» Exercise
Only the pictures are to be left out; write out the rest of the data exactly.

» The data
▼
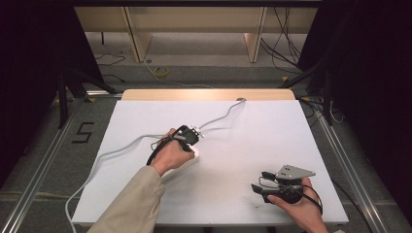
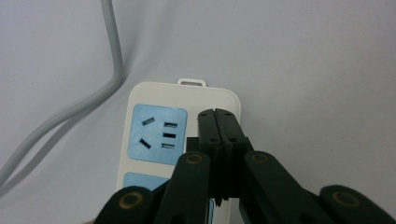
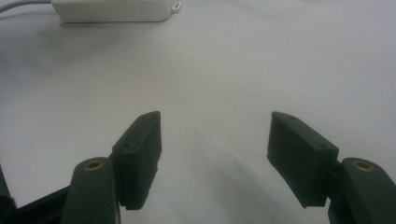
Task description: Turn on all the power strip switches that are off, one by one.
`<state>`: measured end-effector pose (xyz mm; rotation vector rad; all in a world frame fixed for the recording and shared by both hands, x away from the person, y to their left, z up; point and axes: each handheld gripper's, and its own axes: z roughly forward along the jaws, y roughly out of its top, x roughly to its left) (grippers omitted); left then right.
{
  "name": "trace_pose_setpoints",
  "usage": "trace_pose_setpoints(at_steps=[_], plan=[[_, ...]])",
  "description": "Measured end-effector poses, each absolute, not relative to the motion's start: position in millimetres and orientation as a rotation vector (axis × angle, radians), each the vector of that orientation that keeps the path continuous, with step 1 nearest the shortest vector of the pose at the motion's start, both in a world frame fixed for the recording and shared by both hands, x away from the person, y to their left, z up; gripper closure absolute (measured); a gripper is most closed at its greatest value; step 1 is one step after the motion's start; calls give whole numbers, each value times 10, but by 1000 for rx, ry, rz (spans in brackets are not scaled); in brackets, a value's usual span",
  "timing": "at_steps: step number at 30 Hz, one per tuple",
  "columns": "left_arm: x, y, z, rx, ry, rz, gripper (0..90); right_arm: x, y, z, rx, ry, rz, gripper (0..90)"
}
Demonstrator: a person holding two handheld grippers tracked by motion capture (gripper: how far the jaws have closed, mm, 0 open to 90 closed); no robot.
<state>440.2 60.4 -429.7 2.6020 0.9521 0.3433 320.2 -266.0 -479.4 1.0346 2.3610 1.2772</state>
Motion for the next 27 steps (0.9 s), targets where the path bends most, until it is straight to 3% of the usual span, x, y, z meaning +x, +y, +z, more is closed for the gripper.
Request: trace_pose_setpoints(at_steps=[27], plan=[[4436, 585, -4339, 2631, 972, 365, 900, 3204, -2653, -4794, 1033, 2361, 1282, 358]])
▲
» Response to the task
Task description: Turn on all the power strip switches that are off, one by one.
`<state>`: measured end-effector pose (xyz mm; rotation vector rad; all in a world frame fixed for the recording and shared by both hands, x away from the person, y to their left, z up; point and axes: each handheld gripper's, and its own axes: z roughly forward along the jaws, y roughly out of its top, x roughly to its left) (grippers omitted); left then right.
{
  "name": "trace_pose_setpoints",
  "usage": "trace_pose_setpoints(at_steps=[_], plan=[[_, ...]])",
  "description": "Measured end-effector poses, each absolute, not relative to the motion's start: position in millimetres and orientation as a rotation vector (axis × angle, radians), each the vector of that orientation that keeps the path continuous, with step 1 nearest the shortest vector of the pose at the motion's start, both in a world frame fixed for the recording and shared by both hands, x away from the person, y to their left, z up; gripper closure absolute (measured); a gripper is most closed at its greatest value; step 1 is one step after the motion's start; calls give whole numbers, each value times 10, but by 1000 for rx, ry, rz (spans in brackets are not scaled); in brackets, a value's usual span",
  "timing": "at_steps: step number at 30 Hz, one per tuple",
  "columns": "left_arm: x, y, z, rx, ry, rz, gripper (0..90); right_arm: x, y, z, rx, ry, rz, gripper (0..90)"
}
Demonstrator: a person holding two handheld grippers tracked by motion capture (gripper: how far the jaws have closed, mm, 0 open to 90 closed); no robot.
<state>440.2 60.4 -429.7 2.6020 0.9521 0.3433 320.2 -266.0 -479.4 1.0346 2.3610 1.2772</state>
Motion for the next 27 steps (0.9 s), targets where the path bends most, until it is straight to 3% of the usual span, x, y, z meaning +x, +y, +z, more is closed for the gripper.
Request: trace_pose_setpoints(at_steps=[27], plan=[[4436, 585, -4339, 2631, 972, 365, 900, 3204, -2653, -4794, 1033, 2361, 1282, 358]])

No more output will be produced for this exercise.